In the records below, the lines from the one containing "Point out the black metal" through the last are to be reproduced exactly and alone.
[[ RECORD EXCERPTS open ]]
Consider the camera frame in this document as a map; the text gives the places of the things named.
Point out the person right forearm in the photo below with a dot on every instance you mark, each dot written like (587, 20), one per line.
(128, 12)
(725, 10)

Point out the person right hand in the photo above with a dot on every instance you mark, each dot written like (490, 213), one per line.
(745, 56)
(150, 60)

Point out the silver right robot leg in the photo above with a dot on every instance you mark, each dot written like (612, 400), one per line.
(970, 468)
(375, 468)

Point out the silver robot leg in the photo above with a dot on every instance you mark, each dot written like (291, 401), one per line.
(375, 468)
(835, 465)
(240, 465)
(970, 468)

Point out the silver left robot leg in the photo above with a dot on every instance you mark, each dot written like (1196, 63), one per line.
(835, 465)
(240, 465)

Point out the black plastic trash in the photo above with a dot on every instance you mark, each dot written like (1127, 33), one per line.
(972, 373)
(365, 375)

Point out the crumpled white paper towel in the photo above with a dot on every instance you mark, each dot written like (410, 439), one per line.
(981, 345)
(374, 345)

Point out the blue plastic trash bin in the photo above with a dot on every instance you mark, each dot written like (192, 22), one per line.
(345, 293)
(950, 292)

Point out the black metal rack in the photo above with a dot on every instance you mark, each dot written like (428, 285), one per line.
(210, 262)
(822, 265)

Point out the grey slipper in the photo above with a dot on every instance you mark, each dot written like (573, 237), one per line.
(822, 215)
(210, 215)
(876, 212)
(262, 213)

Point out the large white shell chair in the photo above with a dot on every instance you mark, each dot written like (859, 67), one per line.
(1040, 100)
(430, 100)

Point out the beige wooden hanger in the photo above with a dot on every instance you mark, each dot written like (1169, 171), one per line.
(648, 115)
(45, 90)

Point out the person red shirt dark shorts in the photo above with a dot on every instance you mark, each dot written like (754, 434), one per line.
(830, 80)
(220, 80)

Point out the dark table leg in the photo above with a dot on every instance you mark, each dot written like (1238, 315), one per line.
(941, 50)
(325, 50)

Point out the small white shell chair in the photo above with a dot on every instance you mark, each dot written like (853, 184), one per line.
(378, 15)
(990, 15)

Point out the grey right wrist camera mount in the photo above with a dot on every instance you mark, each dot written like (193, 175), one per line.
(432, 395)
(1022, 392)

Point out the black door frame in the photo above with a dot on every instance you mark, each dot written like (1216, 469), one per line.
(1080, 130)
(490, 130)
[[ RECORD EXCERPTS closed ]]
*YOUR SOLUTION:*
Point out the black metal rack in the photo above with a dot on every instance you mark, each dot written like (428, 285), one per line.
(210, 262)
(822, 265)

Point out the grey slipper in the photo above with a dot on every instance you mark, each dot written like (573, 237), one per line.
(822, 215)
(210, 215)
(876, 212)
(262, 213)

Point out the large white shell chair in the photo above with a dot on every instance you mark, each dot written like (859, 67), one per line.
(1040, 100)
(430, 100)

Point out the beige wooden hanger in the photo above with a dot on every instance you mark, each dot written like (1169, 171), one per line.
(648, 115)
(45, 90)

Point out the person red shirt dark shorts in the photo above with a dot on every instance you mark, each dot written like (754, 434), one per line.
(830, 80)
(220, 80)

Point out the dark table leg in the photo above with a dot on every instance you mark, each dot written like (1238, 315), one per line.
(941, 50)
(325, 50)

Point out the small white shell chair in the photo above with a dot on every instance you mark, each dot written like (853, 184), one per line.
(378, 15)
(990, 15)

Point out the grey right wrist camera mount in the photo above with a dot on every instance you mark, each dot written like (193, 175), one per line.
(432, 395)
(1022, 392)

Point out the black door frame in the photo above with a dot on every instance you mark, each dot written like (1216, 469), one per line.
(1080, 130)
(490, 130)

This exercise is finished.